Who likes to be told what to do or what to think? There’s a strong libertarian tradition, inspired by John Stuart Mill and others, that maintains the individual is generally the best judge of his or her own interest. That includes the licence to do things, which, by one’s own admission one may live to regret. Making mistakes, and having the liberty to do so, is an essential ingredient in learning to do better and getting to do better in the long run.
Authoritarians think they know best. They are not just unflinching in their promotion of certain causes, but determined to get you and me to act and think like them. Quite independently of the merits or otherwise of what they might be selling, these authoritarians despise any kind of challenge to their worldview. By diminishing your autonomy, they undermine one of the preconditions of human flourishing. Freedom, as George W. Bush said, is a wonderful thing.
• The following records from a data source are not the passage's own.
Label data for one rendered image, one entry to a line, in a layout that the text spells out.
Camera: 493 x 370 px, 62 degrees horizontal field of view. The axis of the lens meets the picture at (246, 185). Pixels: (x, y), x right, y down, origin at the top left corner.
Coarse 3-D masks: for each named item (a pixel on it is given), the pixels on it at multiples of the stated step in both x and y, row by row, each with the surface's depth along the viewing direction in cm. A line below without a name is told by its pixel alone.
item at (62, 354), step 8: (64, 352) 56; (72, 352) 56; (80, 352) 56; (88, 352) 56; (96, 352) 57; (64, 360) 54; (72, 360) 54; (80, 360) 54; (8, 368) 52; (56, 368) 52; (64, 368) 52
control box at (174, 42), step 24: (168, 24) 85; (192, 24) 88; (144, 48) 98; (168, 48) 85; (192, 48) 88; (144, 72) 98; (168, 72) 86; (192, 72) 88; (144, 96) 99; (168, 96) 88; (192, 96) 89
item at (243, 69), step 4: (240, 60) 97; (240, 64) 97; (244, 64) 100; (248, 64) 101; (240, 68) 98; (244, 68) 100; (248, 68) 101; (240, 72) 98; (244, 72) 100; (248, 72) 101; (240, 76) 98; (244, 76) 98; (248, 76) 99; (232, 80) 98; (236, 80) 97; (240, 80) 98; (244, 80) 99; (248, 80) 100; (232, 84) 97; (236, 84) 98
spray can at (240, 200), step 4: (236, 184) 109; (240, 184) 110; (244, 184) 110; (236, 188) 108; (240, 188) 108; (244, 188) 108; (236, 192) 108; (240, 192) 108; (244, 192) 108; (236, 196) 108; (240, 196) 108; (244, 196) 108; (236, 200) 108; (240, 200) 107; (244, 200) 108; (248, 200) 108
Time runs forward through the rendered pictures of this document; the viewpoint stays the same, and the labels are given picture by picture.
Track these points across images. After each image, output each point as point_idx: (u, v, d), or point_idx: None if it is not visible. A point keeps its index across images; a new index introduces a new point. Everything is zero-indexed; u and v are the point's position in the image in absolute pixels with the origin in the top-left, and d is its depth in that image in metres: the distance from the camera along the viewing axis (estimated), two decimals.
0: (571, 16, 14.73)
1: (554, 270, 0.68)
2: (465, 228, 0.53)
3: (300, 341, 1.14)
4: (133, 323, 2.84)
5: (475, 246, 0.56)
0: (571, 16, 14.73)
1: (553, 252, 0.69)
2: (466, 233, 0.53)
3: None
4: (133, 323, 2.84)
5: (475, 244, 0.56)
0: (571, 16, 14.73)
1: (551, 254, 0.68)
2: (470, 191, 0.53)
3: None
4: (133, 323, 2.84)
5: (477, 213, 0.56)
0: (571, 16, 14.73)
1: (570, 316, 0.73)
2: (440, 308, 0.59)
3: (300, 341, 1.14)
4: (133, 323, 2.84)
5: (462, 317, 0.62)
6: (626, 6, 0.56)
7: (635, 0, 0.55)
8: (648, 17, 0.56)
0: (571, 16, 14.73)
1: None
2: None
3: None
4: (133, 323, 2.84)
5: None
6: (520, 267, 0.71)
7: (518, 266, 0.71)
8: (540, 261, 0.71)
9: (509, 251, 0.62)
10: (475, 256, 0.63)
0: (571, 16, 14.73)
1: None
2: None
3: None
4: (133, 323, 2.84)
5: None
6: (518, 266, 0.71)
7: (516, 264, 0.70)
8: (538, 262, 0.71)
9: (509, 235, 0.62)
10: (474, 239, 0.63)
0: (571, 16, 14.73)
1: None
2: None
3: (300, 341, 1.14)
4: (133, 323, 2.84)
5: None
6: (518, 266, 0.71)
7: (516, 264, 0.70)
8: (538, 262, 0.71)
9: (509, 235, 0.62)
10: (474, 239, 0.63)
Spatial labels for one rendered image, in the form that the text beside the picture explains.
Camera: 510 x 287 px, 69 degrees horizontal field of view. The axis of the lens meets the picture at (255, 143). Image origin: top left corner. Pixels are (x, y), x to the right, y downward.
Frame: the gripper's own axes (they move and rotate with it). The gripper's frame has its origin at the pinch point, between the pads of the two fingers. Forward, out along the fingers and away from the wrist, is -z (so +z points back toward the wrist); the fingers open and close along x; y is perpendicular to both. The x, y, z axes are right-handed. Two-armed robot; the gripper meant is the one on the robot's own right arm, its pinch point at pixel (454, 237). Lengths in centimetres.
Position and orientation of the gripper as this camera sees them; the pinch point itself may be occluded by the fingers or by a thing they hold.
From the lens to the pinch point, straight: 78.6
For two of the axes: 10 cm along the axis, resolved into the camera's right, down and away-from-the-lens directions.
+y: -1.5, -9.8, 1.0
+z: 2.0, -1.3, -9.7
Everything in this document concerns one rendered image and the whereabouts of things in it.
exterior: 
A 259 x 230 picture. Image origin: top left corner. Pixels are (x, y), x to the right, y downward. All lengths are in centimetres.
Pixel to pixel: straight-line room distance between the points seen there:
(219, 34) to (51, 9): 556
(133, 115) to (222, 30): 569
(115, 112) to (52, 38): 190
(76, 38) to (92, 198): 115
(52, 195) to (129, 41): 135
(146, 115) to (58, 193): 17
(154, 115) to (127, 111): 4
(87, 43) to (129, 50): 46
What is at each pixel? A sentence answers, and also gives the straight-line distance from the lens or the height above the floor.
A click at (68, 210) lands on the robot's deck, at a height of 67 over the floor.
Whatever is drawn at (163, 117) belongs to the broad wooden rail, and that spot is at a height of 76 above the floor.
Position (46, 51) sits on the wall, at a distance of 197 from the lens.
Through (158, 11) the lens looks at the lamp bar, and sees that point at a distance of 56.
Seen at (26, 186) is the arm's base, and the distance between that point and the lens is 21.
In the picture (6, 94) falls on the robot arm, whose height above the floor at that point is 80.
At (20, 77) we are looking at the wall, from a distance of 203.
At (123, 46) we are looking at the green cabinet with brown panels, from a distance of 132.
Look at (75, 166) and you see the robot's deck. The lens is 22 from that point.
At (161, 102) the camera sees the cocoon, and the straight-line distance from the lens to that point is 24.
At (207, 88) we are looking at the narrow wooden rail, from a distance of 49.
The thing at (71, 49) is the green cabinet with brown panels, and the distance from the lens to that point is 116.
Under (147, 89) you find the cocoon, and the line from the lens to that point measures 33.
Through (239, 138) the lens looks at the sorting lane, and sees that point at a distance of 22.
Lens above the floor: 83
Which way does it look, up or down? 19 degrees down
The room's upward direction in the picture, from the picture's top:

The tradition of scepticism, properly understood, is not an invitation to be contrary for the sake of it. It’s an appeal to critical reason, coupled with the investigation of evidence, to establish the best grounds for explanation and belief. The trouble with authoritarians is they act as if they’re infallible, that their beliefs are not subject to correction or review. Therein lies the road to hell; none of us is infallible.
Freedom versus authoritarianism is at the heart of my Gender Critical discrimination case against the Green Party of England and Wales. In February 2022, I was removed as a national spokesperson for the Party following my reappointment in June 2021. A coordinated campaign of harassment and online abuse, perpetrated or facilitated by members, officers and elected politicians at all levels of the Party, followed by the arbitrary construction of additional review processes, were used to remove me from the post. These were ideological extremists in all but name, or those prepared to facilitate the same, who would brook no reasonable disagreement to their way of thinking.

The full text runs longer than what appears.